**WHAT TO PRODUCE**
Without including any images, output the listing below exactly.
+++ MATERIAL PROVIDED +++
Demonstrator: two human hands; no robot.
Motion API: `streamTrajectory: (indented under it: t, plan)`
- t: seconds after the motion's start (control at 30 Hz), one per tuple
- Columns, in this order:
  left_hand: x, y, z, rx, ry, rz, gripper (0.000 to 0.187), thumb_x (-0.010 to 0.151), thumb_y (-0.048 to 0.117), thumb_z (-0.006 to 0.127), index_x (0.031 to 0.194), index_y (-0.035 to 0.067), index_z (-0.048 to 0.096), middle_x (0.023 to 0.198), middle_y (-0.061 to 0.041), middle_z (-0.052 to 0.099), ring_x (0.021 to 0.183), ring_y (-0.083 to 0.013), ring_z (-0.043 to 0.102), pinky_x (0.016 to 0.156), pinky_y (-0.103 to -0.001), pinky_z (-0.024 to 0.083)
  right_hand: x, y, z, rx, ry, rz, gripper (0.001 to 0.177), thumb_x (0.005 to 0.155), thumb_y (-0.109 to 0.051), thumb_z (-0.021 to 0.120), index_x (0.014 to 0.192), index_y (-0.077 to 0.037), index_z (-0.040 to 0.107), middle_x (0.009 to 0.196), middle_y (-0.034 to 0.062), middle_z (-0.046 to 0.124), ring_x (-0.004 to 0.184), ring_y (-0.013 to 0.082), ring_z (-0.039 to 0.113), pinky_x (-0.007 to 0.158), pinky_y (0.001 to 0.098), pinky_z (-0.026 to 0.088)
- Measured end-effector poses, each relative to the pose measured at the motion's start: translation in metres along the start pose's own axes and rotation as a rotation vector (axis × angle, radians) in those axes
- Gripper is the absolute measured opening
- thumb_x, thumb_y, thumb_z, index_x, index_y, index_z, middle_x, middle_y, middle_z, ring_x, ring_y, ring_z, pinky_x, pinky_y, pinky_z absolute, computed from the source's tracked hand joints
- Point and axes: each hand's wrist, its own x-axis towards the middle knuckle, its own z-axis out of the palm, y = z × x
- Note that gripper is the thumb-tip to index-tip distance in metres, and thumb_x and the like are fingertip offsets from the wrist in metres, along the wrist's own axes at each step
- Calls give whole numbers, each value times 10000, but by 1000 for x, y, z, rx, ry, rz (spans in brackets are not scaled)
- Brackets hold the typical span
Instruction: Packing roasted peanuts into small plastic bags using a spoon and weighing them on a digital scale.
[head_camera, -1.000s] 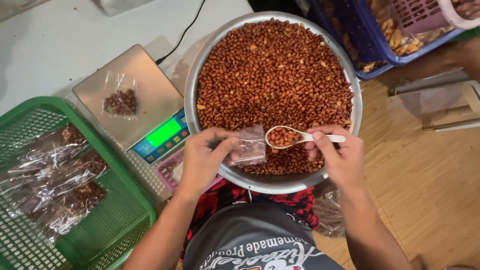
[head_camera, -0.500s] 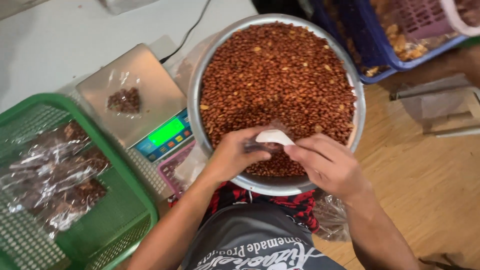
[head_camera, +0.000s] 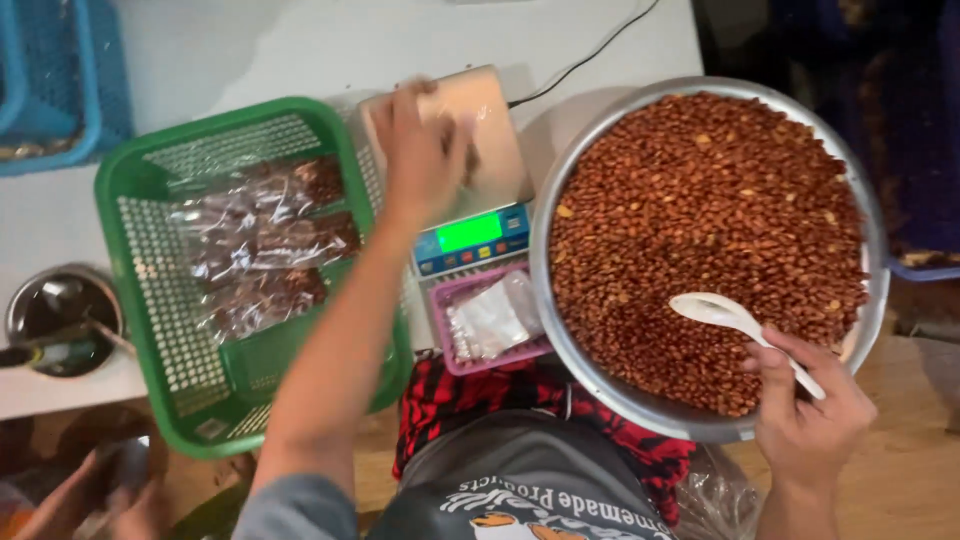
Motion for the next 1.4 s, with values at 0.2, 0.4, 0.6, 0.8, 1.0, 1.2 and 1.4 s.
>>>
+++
**ANSWER FOR THIS EXERCISE**
Demonstrator: two human hands; no robot.
Motion API: `streamTrajectory: (indented under it: t, plan)`
- t: seconds after the motion's start (control at 30 Hz), one per tuple
- Columns, in this order:
  left_hand: x, y, z, rx, ry, rz, gripper (0.000 to 0.187), thumb_x (-0.010 to 0.151), thumb_y (-0.048 to 0.117), thumb_z (-0.006 to 0.127), index_x (0.031 to 0.194), index_y (-0.035 to 0.067), index_z (-0.048 to 0.096), middle_x (0.023 to 0.198), middle_y (-0.061 to 0.041), middle_z (-0.052 to 0.099), ring_x (0.021 to 0.183), ring_y (-0.083 to 0.013), ring_z (-0.043 to 0.102), pinky_x (0.016 to 0.156), pinky_y (-0.103 to -0.001), pinky_z (-0.024 to 0.083)
  right_hand: x, y, z, rx, ry, rz, gripper (0.001 to 0.177), thumb_x (0.005 to 0.155), thumb_y (-0.109 to 0.051), thumb_z (-0.021 to 0.120), index_x (0.014 to 0.192), index_y (-0.077 to 0.037), index_z (-0.040 to 0.107), middle_x (0.009 to 0.196), middle_y (-0.034 to 0.062), middle_z (-0.046 to 0.124), ring_x (-0.004 to 0.184), ring_y (-0.013 to 0.082), ring_z (-0.039 to 0.113), pinky_x (-0.007 to 0.158), pinky_y (0.001 to 0.098), pinky_z (-0.026 to 0.088)
- Measured end-effector poses, each relative to the pose measured at the motion's start: translation in metres along the start pose's own axes and rotation as a rotation vector (axis × angle, radians) in those axes
- Gripper is the absolute measured opening
- thumb_x, thumb_y, thumb_z, index_x, index_y, index_z, middle_x, middle_y, middle_z, ring_x, ring_y, ring_z, pinky_x, pinky_y, pinky_z absolute, computed from the source's tracked hand joints
- Point and axes: each hand's wrist, its own x-axis towards the middle knuckle, its own z-axis out of the palm, y = z × x
- Note that gripper is the thumb-tip to index-tip distance in metres, and thumb_x and the like are fingertip offsets from the wrist in metres, along the wrist's own axes at each step
- Calls give whole numbers, each value times 10000, but by 1000 for x, y, z, rx, ry, rz (spans in brackets are not scaled)
- Brackets hold the typical span
Instruction: Packing roasted peanuts into small plastic bags using a spoon and weighing them on a digital scale.
[head_camera, -1.000s] 
[head_camera, -0.500s] 
[head_camera, +0.000s] 
Motion for the next 1.4 s, with values at 0.2, 0.4, 0.6, 0.8, 1.0, 1.2 and 1.4 s.
>>>

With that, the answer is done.